Le contrôle s’est déroulé sur les routes de la Creuse, dans le centre de la France. Les policiers ont vérifié l’identité du conducteur avant de découvrir sa situation administrative et judiciaire. L’homme a rapidement été interpellé et sommé de quitter le véhicule avant d’être placé en détention à la maison d’arrêt de Guéret, préfecture du département.
Une double situation judiciaire et administrative
Il doit désormais suivre une procédure liée à sa condamnation pénale et à sa situation au regard du droit des étrangers. Ce ressortissant algérien était concerné par deux procédures distinctes. Sur le plan judiciaire, il avait été condamné à une peine de 12 mois de prison, mais ne s’était pas présenté pour effectuer cette peine.
Son interpellation a donc permis son placement en détention afin qu’il puisse exécuter la décision rendue par la justice française. Parallèlement, l’homme faisait l’objet d’une obligation de quitter le territoire français, une mesure administrative visant les personnes étrangères qui ne disposent plus d’un droit au séjour en France.

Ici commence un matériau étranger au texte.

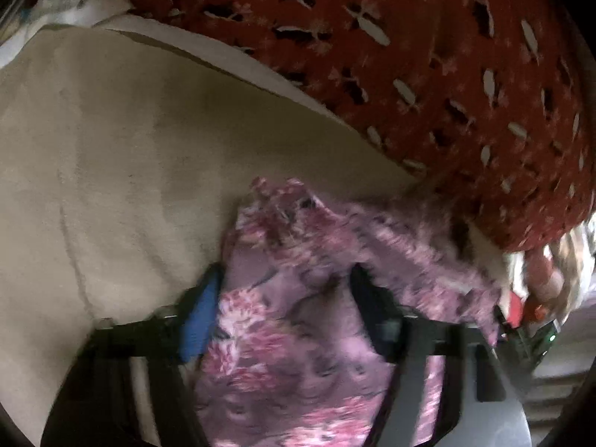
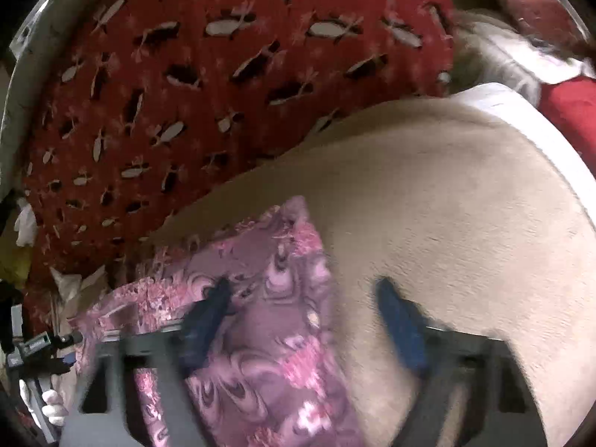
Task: Fold small clothes
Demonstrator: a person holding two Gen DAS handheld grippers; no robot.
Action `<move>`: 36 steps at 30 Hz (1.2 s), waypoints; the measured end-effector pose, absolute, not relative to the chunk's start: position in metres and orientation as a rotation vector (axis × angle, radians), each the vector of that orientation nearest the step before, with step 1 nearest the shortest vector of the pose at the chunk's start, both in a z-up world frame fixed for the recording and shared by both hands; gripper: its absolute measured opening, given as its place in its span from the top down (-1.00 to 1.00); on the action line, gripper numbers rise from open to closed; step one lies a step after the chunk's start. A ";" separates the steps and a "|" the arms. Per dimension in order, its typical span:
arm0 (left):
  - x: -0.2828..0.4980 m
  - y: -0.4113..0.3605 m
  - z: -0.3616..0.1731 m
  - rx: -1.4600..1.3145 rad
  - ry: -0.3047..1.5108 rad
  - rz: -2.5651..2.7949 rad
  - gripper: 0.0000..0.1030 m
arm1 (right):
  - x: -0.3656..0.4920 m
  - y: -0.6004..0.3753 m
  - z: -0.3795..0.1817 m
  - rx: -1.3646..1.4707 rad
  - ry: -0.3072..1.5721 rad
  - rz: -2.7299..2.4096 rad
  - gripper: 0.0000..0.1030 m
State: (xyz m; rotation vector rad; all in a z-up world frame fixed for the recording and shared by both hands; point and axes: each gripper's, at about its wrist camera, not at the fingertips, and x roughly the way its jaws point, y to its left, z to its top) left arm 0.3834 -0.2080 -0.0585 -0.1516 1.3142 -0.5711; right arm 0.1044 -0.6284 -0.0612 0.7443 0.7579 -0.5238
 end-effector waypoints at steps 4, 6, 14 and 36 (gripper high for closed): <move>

Le sujet des OQTF, sensible en France
En France, le sujet des OQTF est sensible. En effet, plus de 140 000 d’entre elles sont prononcées chaque année, pour un taux d’exécution relativement faible (14%). Ces OQTF sont généralement prononcées dans le cadre d’entrées irrégulières, de refus de délivrer un titre de séjour ou suite au rejet d’une demande d’asile. La France manque toutefois de place en centres de rétention administrative et surtout, se heurte à de nombreux refus de laissez-passer consulaire des pays concernés.
À l’heure ou les prochaines élections présidentielles se profilent et que le sujet du laxisme de l’application de la loi fait de plus en plus parler en France, il n’est pas à exclure que certains candidats s’en emparent, notamment à Droite ou Bruno Retailleau et Marine Le Pen en parlent depuis quelques temps déjà.